Work task → Can you output the records below exactly as they are written?

#### Source material

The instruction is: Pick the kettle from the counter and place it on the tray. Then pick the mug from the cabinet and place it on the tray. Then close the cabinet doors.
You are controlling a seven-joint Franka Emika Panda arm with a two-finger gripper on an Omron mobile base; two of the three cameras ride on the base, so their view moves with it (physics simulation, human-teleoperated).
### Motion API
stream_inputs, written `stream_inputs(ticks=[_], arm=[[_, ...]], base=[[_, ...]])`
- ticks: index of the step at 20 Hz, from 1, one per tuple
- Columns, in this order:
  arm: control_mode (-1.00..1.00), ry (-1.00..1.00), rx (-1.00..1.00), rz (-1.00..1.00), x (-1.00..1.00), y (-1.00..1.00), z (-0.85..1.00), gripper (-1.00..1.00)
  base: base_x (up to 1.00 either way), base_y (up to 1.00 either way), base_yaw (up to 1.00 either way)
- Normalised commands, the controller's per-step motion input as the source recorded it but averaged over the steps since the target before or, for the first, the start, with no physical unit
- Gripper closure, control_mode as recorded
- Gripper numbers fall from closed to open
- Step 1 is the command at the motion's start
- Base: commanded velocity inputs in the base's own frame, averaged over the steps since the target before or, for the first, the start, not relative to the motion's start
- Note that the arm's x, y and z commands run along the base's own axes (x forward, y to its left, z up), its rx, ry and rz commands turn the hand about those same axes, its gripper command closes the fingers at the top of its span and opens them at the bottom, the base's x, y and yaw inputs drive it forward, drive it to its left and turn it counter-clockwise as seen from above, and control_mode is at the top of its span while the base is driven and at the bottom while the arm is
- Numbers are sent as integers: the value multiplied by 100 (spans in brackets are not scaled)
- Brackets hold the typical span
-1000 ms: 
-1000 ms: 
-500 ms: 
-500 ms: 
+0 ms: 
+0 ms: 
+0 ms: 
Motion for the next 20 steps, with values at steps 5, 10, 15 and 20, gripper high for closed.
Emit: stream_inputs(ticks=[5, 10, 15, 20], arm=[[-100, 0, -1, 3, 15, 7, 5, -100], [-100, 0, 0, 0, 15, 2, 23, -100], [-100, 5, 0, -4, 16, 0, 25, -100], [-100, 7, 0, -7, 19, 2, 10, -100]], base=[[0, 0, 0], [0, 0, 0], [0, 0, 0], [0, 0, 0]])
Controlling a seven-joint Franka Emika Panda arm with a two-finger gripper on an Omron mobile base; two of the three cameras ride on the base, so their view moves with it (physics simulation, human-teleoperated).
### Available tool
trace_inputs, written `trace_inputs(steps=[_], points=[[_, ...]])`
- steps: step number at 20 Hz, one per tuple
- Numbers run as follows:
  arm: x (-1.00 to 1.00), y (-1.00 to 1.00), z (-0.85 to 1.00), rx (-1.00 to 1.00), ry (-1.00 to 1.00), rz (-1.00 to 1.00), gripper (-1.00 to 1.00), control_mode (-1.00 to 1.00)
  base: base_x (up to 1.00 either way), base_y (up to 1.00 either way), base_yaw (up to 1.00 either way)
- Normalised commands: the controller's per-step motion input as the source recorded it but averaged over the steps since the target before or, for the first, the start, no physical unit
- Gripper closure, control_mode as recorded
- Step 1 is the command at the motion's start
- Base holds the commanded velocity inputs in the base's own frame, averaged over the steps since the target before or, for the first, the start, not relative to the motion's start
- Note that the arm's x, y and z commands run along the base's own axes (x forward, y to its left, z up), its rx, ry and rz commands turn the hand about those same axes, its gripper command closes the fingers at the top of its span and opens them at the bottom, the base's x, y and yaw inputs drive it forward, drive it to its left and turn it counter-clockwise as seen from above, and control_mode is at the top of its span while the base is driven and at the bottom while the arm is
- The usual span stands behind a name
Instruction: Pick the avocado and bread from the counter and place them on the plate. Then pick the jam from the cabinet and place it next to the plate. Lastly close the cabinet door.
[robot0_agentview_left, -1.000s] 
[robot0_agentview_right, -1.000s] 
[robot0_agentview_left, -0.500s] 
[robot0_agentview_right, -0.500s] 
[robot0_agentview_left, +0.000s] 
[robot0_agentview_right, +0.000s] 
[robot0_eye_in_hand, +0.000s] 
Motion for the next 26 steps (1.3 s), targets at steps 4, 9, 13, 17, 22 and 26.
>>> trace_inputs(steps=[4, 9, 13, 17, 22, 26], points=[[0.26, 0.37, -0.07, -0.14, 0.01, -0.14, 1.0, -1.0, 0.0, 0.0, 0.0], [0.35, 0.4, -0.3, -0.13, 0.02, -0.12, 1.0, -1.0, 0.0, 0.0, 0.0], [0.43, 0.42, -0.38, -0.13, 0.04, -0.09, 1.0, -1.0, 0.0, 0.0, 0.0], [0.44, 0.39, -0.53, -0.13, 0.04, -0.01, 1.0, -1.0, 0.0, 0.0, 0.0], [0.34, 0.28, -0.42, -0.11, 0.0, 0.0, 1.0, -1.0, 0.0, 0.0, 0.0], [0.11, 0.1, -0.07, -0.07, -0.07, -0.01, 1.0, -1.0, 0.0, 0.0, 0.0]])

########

Solution for this exercise →
The instruction is: Pick the kettle from the counter and place it on the tray. Then pick the mug from the cabinet and place it on the tray. Then close the cabinet doors.
You are controlling a seven-joint Franka Emika Panda arm with a two-finger gripper on an Omron mobile base; two of the three cameras ride on the base, so their view moves with it (physics simulation, human-teleoperated).
### Motion API
stream_inputs, written `stream_inputs(ticks=[_], arm=[[_, ...]], base=[[_, ...]])`
- ticks: index of the step at 20 Hz, from 1, one per tuple
- Columns, in this order:
  arm: control_mode (-1.00..1.00), ry (-1.00..1.00), rx (-1.00..1.00), rz (-1.00..1.00), x (-1.00..1.00), y (-1.00..1.00), z (-0.85..1.00), gripper (-1.00..1.00)
  base: base_x (up to 1.00 either way), base_y (up to 1.00 either way), base_yaw (up to 1.00 either way)
- Normalised commands, the controller's per-step motion input as the source recorded it but averaged over the steps since the target before or, for the first, the start, with no physical unit
- Gripper closure, control_mode as recorded
- Gripper numbers fall from closed to open
- Step 1 is the command at the motion's start
- Base: commanded velocity inputs in the base's own frame, averaged over the steps since the target before or, for the first, the start, not relative to the motion's start
- Note that the arm's x, y and z commands run along the base's own axes (x forward, y to its left, z up), its rx, ry and rz commands turn the hand about those same axes, its gripper command closes the fingers at the top of its span and opens them at the bottom, the base's x, y and yaw inputs drive it forward, drive it to its left and turn it counter-clockwise as seen from above, and control_mode is at the top of its span while the base is driven and at the bottom while the arm is
- Numbers are sent as integers: the value multiplied by 100 (spans in brackets are not scaled)
- Brackets hold the typical span
-1000 ms: 
-1000 ms: 
-500 ms: 
-500 ms: 
+0 ms: 
+0 ms: 
+0 ms: 
Motion for the next 20 steps, with values at steps 5, 10, 15 and 20, gripper high for closed.
Emit: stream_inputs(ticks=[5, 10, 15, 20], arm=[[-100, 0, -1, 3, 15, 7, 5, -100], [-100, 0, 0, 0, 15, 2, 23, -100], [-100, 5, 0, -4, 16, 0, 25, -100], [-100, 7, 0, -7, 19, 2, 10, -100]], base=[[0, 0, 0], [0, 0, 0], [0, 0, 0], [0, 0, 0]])
Controlling a seven-joint Franka Emika Panda arm with a two-finger gripper on an Omron mobile base; two of the three cameras ride on the base, so their view moves with it (physics simulation, human-teleoperated).
### Available tool
trace_inputs, written `trace_inputs(steps=[_], points=[[_, ...]])`
- steps: step number at 20 Hz, one per tuple
- Numbers run as follows:
  arm: x (-1.00 to 1.00), y (-1.00 to 1.00), z (-0.85 to 1.00), rx (-1.00 to 1.00), ry (-1.00 to 1.00), rz (-1.00 to 1.00), gripper (-1.00 to 1.00), control_mode (-1.00 to 1.00)
  base: base_x (up to 1.00 either way), base_y (up to 1.00 either way), base_yaw (up to 1.00 either way)
- Normalised commands: the controller's per-step motion input as the source recorded it but averaged over the steps since the target before or, for the first, the start, no physical unit
- Gripper closure, control_mode as recorded
- Step 1 is the command at the motion's start
- Base holds the commanded velocity inputs in the base's own frame, averaged over the steps since the target before or, for the first, the start, not relative to the motion's start
- Note that the arm's x, y and z commands run along the base's own axes (x forward, y to its left, z up), its rx, ry and rz commands turn the hand about those same axes, its gripper command closes the fingers at the top of its span and opens them at the bottom, the base's x, y and yaw inputs drive it forward, drive it to its left and turn it counter-clockwise as seen from above, and control_mode is at the top of its span while the base is driven and at the bottom while the arm is
- The usual span stands behind a name
Instruction: Pick the avocado and bread from the counter and place them on the plate. Then pick the jam from the cabinet and place it next to the plate. Lastly close the cabinet door.
[robot0_agentview_left, -1.000s] 
[robot0_agentview_right, -1.000s] 
[robot0_agentview_left, -0.500s] 
[robot0_agentview_right, -0.500s] 
[robot0_agentview_left, +0.000s] 
[robot0_agentview_right, +0.000s] 
[robot0_eye_in_hand, +0.000s] 
Motion for the next 26 steps (1.3 s), targets at steps 4, 9, 13, 17, 22 and 26.
>>> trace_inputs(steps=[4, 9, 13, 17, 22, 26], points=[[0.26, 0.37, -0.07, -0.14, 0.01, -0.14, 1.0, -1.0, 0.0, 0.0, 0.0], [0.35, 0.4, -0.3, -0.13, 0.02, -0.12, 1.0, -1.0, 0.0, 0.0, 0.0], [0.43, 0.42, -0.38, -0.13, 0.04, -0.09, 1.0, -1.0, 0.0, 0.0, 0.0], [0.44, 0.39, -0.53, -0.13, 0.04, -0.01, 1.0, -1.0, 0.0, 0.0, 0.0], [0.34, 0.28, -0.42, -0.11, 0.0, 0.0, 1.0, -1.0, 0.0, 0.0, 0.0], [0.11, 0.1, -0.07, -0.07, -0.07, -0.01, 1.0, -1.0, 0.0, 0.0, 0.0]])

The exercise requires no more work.